# EXERCISE
No pictures go in the copy; retype exactly the lines from the one with "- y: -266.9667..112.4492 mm" through the last line of the records.

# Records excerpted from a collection
=== Section Start ===

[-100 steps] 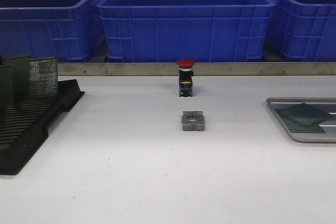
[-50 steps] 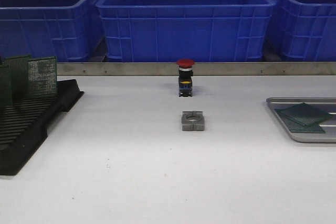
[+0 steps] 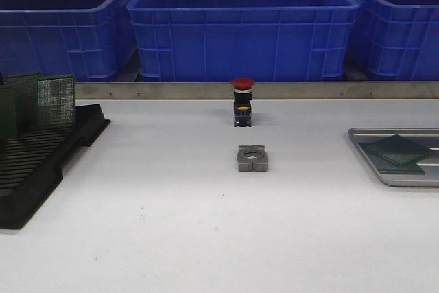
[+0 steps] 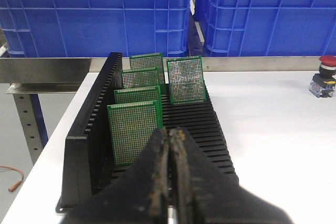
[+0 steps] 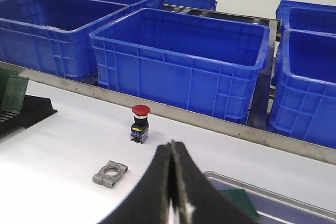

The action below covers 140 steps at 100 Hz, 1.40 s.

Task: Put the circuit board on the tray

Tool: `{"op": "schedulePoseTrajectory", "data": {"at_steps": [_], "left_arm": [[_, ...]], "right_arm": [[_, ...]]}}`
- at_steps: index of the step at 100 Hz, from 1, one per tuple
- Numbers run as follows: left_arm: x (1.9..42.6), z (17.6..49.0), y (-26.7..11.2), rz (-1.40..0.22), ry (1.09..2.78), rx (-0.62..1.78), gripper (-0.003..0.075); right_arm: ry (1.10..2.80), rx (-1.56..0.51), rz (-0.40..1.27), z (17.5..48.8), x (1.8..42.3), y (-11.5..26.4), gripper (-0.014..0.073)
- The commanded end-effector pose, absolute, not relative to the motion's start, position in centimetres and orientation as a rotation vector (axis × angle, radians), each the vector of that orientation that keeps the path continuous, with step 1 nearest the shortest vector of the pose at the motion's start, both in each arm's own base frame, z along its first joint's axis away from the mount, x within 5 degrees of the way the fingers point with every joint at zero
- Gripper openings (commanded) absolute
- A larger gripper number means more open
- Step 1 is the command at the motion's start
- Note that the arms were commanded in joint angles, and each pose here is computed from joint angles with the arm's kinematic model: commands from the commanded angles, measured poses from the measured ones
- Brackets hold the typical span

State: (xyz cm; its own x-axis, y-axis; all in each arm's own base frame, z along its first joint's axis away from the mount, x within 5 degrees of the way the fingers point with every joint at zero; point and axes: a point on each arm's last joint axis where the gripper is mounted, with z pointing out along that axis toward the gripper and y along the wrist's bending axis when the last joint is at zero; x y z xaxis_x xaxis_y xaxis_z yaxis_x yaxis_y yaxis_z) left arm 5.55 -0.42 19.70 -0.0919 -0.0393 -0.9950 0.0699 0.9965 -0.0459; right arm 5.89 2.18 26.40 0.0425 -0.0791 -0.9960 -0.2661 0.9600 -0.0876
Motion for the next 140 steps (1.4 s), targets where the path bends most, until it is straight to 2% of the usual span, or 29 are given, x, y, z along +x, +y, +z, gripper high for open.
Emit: {"op": "schedulePoseTrajectory", "data": {"at_steps": [1,66,82,95,109,120,140], "left_arm": [[5.6,18.9,-0.4,-0.1,1.608,0.012,-0.002],[5.6,18.9,-0.4,-0.1,1.608,0.012,-0.002],[5.6,18.9,-0.4,-0.1,1.608,0.012,-0.002],[5.6,18.9,-0.4,-0.1,1.608,0.012,-0.002],[5.6,18.9,-0.4,-0.1,1.608,0.012,-0.002],[5.6,18.9,-0.4,-0.1,1.608,0.012,-0.002],[5.6,18.9,-0.4,-0.1,1.608,0.012,-0.002]], "right_arm": [[1.492,-0.248,0.129,27.4,5.9,1.9,-0.0113],[1.491,-0.248,0.129,27.4,5.9,1.9,-0.0113],[1.462,-0.183,0.06,27.4,6.2,1.2,-0.0113],[1.429,-0.086,-0.087,26.2,6.5,0.0,-0.0113],[1.361,-0.009,-0.086,24.1,5.9,-0.3,-0.0113],[1.375,0.064,-0.031,21.8,5.5,-0.3,-0.0113],[1.404,0.031,-0.076,21.5,5.3,-0.3,-0.0113]]}}
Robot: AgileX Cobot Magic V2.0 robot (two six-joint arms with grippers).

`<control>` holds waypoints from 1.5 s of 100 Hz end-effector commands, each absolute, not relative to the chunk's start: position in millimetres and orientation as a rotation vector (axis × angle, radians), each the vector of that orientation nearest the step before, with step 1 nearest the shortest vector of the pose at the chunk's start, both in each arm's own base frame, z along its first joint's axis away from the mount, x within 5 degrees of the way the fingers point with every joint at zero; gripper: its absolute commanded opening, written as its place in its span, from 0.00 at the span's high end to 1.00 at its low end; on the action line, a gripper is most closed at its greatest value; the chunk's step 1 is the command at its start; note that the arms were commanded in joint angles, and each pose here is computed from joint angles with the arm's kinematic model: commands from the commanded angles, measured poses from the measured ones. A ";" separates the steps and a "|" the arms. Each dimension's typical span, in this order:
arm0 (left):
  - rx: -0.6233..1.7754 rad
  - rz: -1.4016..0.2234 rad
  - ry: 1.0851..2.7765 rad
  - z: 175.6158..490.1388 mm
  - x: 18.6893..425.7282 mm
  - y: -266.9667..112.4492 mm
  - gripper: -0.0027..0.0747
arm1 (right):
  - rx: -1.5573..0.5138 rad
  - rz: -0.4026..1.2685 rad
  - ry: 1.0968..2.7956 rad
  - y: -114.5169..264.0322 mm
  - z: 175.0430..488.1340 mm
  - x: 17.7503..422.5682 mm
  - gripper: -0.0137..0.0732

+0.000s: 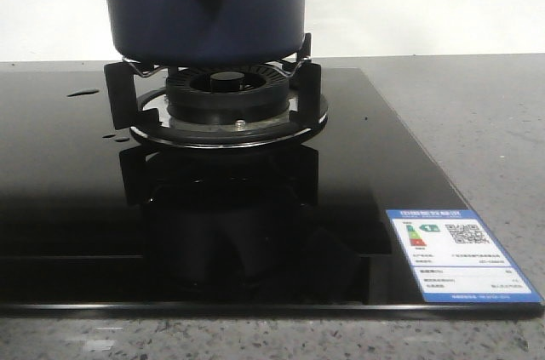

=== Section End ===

# ANSWER TO THE PROBLEM
  - y: -266.9667..112.4492 mm
  - gripper: -0.0027..0.0747
arm1 (right):
  - rx: -1.5573..0.5138 rad
  - rz: -0.4026..1.2685 rad
  - ry: 1.0968..2.7956 rad
  - y: -114.5169..264.0322 mm
  - z: 175.0430..488.1340 mm
  - x: 17.7503..422.5682 mm
  - gripper: -0.0137..0.0732

+0.000s: 

There is nothing more to add to the answer.